Cerulean originally designed its nanoparticles to exploit a unique characteristic of tumor tissue. There are pores in tumors that are much larger than pores found in normal tissue, Fetzer explains. Cerulean’s nanoparticles travel through those pores, get absorbed into the cancer cells, and release the drug from inside the cells. But the nano-drug doesn’t travel anywhere else in the body, which helps minimize side effects, Fetzer says.
The ability of Cerulean’s nanoparticles to zero in on tumors explains the safety signals the company has seen in Phase 2 trials of its CRLX101, Fetzer says. The active ingredient is camptothecin, a potent anti-cancer chemical discovered years ago but never developed because it was too toxic to be given as a therapy. So far, Fetzer says, none of the patients in the Cerulean trials have had to reduce their doses or take the drug less frequently because of side effects. They don’t lose their hair, or complain of fatigue, Fetzer says. “These patients have already been exposed to a lot of toxic drugs, so they’re pretty beaten up,” he says. “But they comment to us, ‘I’m feeling great. What are you giving me?’ Ironic that it’s camptothecin—the compound that was once too toxic to be given alone.”
Now Cerulean is branching out into RNAi. Cerulean’s nanoparticles are polymer chains linked to drug molecules. Once the particles have arrived in a cell, naturally occurring enzymes clip the links, releasing the drug. What’s left of the nano-machinery gets flushed out of the body naturally. Cerulean is testing a second nanoparticle platform to see if it can be a carrier for what’s known as “small interfering RNA,” or siRNA, which can bind to other RNAs to either increase or decrease their activity. In mouse studies, says Fetzer, “We can put siRNA on our particles, we can get it into cancer tissue, we can release it, and we can knock down a protein.” [Paragraph revised to clarify that Cerulean is developing a separate nanoparticle technology for RNAi use.]
Alnylam is also developing its nanoparticles as siRNA delivery vehicles. Alnylam CEO John Maraganore (who is also one of our Xconomists) said in an e-mail that Alnylam’s nanoparticles employ different materials than those used by Cerulean and other companies. The Alnylam technology, called “core-shell,” may allow scientists to tweak the size of the nanoparticles to accommodate different siRNA therapies, according to a paper the company published in the Proceedings of the National Academy of Sciences.

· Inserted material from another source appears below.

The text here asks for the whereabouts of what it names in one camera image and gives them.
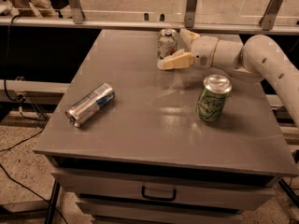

Cerulean’s Fetzer says that rather than developing RNAi therapies in-house, the company plans to license out its technology. Cerulean raised $24 million in a Series C in November, bringing its total funding to $56 million—plenty to continue the development of CRLX101, while simultaneously building more of a case that the RNAi platform works, Fetzer says. “We want to make sure we have really robust data before we start talking to people” about licensing the nanoparticle technology for RNAi therapeutics, Fetzer says. “Because of the fact that there are so many companies that haven’t succeeded in RNAi, the bar is pretty high out there.”